• _Exercise description_
All the data below needs to be retyped exactly as shown.

[Data items]

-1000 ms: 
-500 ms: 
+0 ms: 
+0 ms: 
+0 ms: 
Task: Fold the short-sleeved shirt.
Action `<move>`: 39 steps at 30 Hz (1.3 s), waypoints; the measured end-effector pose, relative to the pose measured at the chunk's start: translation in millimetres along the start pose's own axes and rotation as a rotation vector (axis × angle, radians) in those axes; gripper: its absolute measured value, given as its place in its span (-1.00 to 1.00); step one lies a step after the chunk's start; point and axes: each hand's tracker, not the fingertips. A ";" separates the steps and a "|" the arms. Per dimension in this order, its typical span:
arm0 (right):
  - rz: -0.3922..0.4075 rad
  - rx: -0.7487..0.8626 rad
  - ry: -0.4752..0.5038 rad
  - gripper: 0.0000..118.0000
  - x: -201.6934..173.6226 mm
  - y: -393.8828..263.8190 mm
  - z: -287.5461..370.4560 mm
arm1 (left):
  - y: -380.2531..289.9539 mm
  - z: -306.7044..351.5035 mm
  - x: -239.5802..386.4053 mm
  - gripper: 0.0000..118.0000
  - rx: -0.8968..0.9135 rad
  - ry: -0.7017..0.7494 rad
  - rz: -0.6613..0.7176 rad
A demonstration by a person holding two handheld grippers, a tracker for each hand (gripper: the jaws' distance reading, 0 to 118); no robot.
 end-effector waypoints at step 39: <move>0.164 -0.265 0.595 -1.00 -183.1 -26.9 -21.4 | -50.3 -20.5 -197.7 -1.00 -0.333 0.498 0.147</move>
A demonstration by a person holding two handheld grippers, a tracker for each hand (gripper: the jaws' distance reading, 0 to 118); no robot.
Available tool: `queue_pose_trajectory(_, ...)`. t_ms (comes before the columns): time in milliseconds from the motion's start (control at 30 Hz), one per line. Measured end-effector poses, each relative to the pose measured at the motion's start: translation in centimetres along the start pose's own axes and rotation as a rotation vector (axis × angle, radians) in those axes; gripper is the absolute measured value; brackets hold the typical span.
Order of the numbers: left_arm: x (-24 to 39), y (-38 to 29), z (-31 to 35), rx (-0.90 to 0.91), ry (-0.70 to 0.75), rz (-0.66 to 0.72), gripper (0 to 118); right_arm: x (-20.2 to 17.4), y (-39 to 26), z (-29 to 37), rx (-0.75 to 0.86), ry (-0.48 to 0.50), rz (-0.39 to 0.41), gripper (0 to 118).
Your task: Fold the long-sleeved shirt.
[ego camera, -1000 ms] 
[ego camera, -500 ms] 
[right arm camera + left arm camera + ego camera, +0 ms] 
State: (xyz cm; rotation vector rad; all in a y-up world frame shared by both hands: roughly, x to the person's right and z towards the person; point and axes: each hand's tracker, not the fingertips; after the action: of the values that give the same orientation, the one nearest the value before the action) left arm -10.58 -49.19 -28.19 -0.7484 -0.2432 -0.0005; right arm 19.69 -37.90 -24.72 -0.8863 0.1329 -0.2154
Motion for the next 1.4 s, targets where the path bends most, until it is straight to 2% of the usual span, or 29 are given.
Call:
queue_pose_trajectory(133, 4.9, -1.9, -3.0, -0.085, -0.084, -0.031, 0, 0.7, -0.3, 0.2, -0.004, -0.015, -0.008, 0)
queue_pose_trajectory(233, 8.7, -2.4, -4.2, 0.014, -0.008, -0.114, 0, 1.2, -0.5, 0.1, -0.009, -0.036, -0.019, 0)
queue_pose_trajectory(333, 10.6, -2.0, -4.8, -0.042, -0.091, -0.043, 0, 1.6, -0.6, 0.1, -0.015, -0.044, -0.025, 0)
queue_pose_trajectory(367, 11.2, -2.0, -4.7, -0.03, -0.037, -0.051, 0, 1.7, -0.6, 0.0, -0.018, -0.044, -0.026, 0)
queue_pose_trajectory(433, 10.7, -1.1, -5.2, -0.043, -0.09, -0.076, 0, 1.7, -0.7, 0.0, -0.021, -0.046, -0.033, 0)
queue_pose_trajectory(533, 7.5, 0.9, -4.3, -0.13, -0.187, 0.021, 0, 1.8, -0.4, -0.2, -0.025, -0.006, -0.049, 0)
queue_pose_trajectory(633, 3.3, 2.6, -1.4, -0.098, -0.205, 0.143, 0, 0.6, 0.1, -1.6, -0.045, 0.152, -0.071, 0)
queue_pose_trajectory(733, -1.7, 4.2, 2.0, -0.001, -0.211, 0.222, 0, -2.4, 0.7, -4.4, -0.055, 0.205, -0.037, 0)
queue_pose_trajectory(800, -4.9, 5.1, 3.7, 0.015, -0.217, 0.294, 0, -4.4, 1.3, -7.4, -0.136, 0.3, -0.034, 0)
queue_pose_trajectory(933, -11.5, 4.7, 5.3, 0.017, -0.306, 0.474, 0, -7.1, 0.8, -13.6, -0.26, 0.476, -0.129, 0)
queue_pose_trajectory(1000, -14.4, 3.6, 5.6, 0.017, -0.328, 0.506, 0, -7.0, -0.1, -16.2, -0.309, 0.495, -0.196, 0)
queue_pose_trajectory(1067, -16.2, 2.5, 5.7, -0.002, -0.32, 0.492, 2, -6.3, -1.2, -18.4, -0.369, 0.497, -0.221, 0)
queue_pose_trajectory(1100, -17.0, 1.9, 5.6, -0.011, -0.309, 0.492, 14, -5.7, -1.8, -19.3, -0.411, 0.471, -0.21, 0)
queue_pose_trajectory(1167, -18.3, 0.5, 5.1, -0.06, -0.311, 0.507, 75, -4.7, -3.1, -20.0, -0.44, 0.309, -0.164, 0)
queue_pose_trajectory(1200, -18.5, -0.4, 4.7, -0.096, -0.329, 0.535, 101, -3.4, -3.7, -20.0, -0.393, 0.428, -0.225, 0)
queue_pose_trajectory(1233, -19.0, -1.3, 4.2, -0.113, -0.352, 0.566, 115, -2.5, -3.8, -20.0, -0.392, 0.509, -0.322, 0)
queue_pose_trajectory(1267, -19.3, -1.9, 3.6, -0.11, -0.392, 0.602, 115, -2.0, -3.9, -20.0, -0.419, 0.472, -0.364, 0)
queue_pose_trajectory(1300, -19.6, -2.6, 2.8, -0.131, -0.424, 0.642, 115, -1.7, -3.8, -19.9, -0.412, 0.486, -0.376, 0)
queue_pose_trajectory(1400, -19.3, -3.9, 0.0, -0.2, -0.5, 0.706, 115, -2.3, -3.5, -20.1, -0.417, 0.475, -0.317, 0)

• _Answer to this task_
-1000 ms: 
-500 ms: 
+0 ms: 
+0 ms: 
+0 ms: 
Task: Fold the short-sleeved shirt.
Action `<move>`: 39 steps at 30 Hz (1.3 s), waypoints; the measured end-effector pose, relative to the pose measured at the chunk's start: translation in millimetres along the start pose's own axes and rotation as a rotation vector (axis × angle, radians) in those axes; gripper: its absolute measured value, given as its place in its span (-1.00 to 1.00); step one lies a step after the chunk's start; point and axes: each hand's tracker, not the fingertips. A ";" separates the steps and a "|" the arms. Per dimension in this order, its typical span:
arm0 (right):
  - rz: -0.3922..0.4075 rad
  - rx: -0.7487..0.8626 rad
  - ry: -0.4752..0.5038 rad
  - gripper: 0.0000..118.0000
  - x: -201.6934..173.6226 mm
  - y: -393.8828..263.8190 mm
  - z: -287.5461..370.4560 mm
arm1 (left):
  - y: -380.2531..289.9539 mm
  - z: -306.7044..351.5035 mm
  - x: -239.5802..386.4053 mm
  - gripper: 0.0000..118.0000
  - rx: -0.8968..0.9135 rad
  - ry: -0.7017..0.7494 rad
  - rz: -0.6613..0.7176 rad
A demonstration by a person holding two handheld grippers, a tracker for each hand (gripper: the jaws' distance reading, 0 to 118); no robot.
 end-effector waypoints at step 39: <move>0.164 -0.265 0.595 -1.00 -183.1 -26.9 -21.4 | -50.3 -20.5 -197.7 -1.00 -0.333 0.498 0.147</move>
A demonstration by a person holding two handheld grippers, a tracker for each hand (gripper: the jaws' distance reading, 0 to 118); no robot.
Available tool: `queue_pose_trajectory(_, ...)`. t_ms (comes before the columns): time in milliseconds from the motion's start (control at 30 Hz), one per line. Measured end-effector poses, each relative to the pose measured at the motion's start: translation in centimetres along the start pose's own axes and rotation as a rotation vector (axis × angle, radians) in those axes; gripper is the absolute measured value; brackets hold the typical span.
Order of the numbers: left_arm: x (-24 to 39), y (-38 to 29), z (-31 to 35), rx (-0.90 to 0.91), ry (-0.70 to 0.75), rz (-0.66 to 0.72), gripper (0 to 118); right_arm: x (-20.2 to 17.4), y (-39 to 26), z (-29 to 37), rx (-0.75 to 0.86), ry (-0.48 to 0.50), rz (-0.39 to 0.41), gripper (0 to 118).
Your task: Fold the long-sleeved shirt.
[ego camera, -1000 ms] 
[ego camera, -500 ms] 
[right arm camera + left arm camera + ego camera, +0 ms] 
State: (xyz cm; rotation vector rad; all in a y-up world frame shared by both hands: roughly, x to the person's right and z towards the person; point and axes: each hand's tracker, not the fingertips; after the action: of the values that give the same orientation, the one nearest the value before the action) left arm -10.58 -49.19 -28.19 -0.7484 -0.2432 -0.0005; right arm 19.69 -37.90 -24.72 -0.8863 0.1329 -0.2154
Motion for the next 1.4 s, targets where the path bends most, until it is straight to 2% of the usual span, or 29 are given.
Call:
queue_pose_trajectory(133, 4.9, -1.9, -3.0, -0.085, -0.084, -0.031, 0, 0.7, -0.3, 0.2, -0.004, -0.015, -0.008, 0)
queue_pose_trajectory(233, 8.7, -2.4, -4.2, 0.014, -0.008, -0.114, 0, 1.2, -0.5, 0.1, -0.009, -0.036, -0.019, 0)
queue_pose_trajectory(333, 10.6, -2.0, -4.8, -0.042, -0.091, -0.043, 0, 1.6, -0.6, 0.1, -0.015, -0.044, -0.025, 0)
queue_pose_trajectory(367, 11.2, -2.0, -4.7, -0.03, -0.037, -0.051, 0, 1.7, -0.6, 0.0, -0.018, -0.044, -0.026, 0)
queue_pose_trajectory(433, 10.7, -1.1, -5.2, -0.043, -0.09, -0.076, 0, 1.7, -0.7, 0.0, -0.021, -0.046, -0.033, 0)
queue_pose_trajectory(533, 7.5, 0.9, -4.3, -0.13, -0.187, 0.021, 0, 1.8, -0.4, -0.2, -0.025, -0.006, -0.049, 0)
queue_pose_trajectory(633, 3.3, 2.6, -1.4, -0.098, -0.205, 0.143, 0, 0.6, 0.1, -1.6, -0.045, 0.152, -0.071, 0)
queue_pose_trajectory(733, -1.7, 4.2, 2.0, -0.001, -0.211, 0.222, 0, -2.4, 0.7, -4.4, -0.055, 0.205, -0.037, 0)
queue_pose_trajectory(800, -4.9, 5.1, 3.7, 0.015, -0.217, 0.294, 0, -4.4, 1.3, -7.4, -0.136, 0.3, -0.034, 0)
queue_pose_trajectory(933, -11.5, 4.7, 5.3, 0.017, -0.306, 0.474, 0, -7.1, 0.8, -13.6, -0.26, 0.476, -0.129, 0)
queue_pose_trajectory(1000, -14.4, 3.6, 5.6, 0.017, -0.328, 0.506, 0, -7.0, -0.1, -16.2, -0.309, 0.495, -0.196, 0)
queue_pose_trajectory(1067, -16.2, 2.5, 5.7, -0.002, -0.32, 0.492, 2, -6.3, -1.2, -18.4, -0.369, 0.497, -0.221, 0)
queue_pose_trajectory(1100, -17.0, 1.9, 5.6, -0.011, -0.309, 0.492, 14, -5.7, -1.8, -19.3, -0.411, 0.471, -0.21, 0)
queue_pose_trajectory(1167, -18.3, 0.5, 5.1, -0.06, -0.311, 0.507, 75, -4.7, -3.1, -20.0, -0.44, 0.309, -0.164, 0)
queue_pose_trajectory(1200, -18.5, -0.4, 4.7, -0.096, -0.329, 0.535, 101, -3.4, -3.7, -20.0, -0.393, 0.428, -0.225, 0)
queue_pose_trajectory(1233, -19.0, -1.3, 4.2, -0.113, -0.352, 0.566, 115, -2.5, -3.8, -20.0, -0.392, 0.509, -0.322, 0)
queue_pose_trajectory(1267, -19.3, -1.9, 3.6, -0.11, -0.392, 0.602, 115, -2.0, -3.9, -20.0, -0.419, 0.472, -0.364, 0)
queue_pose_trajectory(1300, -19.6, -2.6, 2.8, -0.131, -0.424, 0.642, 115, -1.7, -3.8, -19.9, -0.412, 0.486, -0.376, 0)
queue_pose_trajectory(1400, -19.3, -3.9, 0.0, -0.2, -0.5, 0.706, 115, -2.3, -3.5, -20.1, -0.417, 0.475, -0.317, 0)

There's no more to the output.